Unfortunately, the majority of the studies investigating the effects of sociosexual encounters on adult neurogenesis did not control directly for the effects of chemosensory cues, cues that are present during mating. Nonetheless, there is evidence suggesting that sociosexual interactions may modulate adult neurogenesis independent from chemosensory cues. For example, paced mating resulted in the upregulation of adult neurogenesis compared to non-paced mating or chemosensory exposure (Corona et al., 2011). Overall, future research may benefit from investigating specifically whether both acute and chronic mating exposures independent of chemosensory cues affect adult neurogenesis in various mammalian species. Based on the currently available data, acute and chronic mating seem to facilitate hippocampal cell proliferation and chronic mating seems to facilitate cell survival in several distinct brain regions, including the AMY, DG, OB, and VMH. Interestingly, these brain regions, in particular the AMY, MOB, and VMH, are part of the mating circuitry. Therefore, future studies should investigate the functional involvement of adult-generated neurons in these brain regions in the modulation of mating behavior. Furthermore, additional studies should evaluate the involvement of adult-generated neurons in the modulation of the stress response and anxiety. In particular, the AMY, part of the stress circuitry (Jankord and Herman, 2008), has been implicated in mediating mating-induced anxiolysis (Waldherr and Neumann, 2007).

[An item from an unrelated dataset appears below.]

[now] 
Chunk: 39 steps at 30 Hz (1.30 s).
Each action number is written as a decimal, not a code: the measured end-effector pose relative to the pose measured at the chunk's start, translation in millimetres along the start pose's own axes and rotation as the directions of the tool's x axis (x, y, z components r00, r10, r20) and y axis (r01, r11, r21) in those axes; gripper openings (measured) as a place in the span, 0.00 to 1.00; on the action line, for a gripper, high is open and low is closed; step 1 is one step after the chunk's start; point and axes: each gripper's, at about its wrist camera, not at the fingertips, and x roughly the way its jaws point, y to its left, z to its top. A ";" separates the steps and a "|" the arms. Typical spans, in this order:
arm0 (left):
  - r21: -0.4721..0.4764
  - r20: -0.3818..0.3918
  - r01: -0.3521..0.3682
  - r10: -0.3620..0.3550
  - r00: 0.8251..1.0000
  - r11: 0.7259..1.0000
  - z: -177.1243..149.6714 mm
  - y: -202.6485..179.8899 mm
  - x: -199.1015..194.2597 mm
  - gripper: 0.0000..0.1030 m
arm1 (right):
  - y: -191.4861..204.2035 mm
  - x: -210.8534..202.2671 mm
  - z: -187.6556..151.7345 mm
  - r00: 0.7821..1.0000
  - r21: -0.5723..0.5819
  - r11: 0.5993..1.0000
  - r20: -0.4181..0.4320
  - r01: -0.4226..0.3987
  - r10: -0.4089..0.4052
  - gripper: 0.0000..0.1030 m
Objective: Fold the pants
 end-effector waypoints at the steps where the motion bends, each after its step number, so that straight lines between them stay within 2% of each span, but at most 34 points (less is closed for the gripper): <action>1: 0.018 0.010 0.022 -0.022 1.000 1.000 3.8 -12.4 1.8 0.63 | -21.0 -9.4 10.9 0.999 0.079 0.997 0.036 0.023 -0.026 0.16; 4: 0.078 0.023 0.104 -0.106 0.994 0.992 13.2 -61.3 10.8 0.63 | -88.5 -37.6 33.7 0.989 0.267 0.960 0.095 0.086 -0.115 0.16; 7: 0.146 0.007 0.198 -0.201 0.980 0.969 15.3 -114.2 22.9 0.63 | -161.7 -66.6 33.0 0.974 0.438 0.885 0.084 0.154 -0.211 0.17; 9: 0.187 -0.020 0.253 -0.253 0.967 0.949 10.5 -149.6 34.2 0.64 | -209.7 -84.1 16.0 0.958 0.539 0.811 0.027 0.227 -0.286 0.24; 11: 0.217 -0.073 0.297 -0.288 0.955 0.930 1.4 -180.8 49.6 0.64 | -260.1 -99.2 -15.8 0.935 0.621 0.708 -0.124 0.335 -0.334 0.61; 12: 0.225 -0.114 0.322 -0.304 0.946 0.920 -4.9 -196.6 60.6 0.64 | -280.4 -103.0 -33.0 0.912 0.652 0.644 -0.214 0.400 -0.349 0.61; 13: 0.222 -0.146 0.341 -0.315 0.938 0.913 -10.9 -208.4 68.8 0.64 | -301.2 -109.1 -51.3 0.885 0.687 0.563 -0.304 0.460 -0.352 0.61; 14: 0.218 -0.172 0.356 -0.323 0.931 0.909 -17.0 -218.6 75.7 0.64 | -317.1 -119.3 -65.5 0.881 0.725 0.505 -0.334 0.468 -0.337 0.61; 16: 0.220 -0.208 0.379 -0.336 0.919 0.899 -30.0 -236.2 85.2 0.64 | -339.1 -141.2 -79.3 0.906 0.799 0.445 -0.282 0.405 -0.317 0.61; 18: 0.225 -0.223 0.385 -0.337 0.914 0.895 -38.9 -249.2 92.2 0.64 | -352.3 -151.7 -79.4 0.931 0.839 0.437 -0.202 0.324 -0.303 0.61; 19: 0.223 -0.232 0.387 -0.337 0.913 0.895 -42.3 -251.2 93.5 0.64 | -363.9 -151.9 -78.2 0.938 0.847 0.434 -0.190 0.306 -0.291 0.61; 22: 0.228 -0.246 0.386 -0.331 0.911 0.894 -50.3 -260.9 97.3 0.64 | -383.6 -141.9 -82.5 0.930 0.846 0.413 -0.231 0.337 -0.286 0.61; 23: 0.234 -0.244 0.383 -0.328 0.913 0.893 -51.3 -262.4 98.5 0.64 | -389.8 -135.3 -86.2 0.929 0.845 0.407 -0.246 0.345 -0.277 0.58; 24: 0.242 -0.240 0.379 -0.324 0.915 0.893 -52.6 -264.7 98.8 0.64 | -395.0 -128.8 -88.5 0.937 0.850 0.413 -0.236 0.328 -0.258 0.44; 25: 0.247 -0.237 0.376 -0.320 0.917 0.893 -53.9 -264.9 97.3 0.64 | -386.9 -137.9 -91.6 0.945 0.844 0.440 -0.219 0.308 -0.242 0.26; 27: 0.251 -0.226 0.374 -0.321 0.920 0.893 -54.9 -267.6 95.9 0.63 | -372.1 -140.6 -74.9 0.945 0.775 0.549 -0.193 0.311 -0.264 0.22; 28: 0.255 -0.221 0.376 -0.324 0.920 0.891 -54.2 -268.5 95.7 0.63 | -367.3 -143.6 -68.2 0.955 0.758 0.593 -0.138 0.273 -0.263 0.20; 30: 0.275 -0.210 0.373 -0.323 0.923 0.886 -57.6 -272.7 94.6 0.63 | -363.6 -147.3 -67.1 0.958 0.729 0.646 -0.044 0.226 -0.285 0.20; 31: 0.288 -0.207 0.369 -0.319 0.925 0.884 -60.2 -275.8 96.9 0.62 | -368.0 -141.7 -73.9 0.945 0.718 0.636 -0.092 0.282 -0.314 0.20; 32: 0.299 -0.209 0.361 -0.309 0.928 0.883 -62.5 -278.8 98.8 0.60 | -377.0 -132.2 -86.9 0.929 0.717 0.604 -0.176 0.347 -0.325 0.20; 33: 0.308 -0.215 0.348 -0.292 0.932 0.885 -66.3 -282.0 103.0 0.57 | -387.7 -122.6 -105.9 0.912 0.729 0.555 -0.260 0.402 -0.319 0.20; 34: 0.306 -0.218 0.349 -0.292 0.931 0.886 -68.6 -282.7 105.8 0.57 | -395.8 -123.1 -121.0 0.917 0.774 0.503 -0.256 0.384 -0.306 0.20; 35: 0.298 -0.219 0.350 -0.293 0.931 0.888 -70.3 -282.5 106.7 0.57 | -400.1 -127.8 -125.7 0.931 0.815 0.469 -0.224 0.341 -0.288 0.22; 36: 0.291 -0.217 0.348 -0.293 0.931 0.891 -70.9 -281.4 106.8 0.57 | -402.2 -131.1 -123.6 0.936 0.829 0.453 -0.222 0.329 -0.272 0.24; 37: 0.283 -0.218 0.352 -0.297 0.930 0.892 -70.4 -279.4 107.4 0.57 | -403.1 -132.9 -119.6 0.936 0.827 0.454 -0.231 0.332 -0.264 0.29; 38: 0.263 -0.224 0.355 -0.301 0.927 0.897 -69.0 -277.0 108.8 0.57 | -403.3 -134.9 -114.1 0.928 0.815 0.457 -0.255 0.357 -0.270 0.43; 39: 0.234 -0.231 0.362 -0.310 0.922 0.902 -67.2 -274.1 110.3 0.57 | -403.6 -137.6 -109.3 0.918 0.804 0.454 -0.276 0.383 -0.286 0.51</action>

Chemosensory cues affect adult neurogenesis

Chemosensory cues, consisting of odorants (volatile olfactory cues) and pheromones (non-volatile chemicals), are processed via the main olfactory and vomeronasal systems (Tirindelli et al., 2009). Traditionally, pheromones have been described to relay information about the sex, social status, and health of conspecifics (Ganem et al., 2005; Kavaliers et al., 2005), and thereby influence behavioral responses in most mammalian species (Brennan, 2010). For example, pheromones are involved in modulating rodent mating and reproductive behaviors (Dulac and Torello, 2003; Brennan and Keverne, 2004) and also play a role in human social behavior, such as attraction (Cowley and Brooksbank, 1991). In addition, evidence has emerged suggesting that volatile olfactory cues may also communicate social cues and thereby influence social behavior (Lin et al., 2005).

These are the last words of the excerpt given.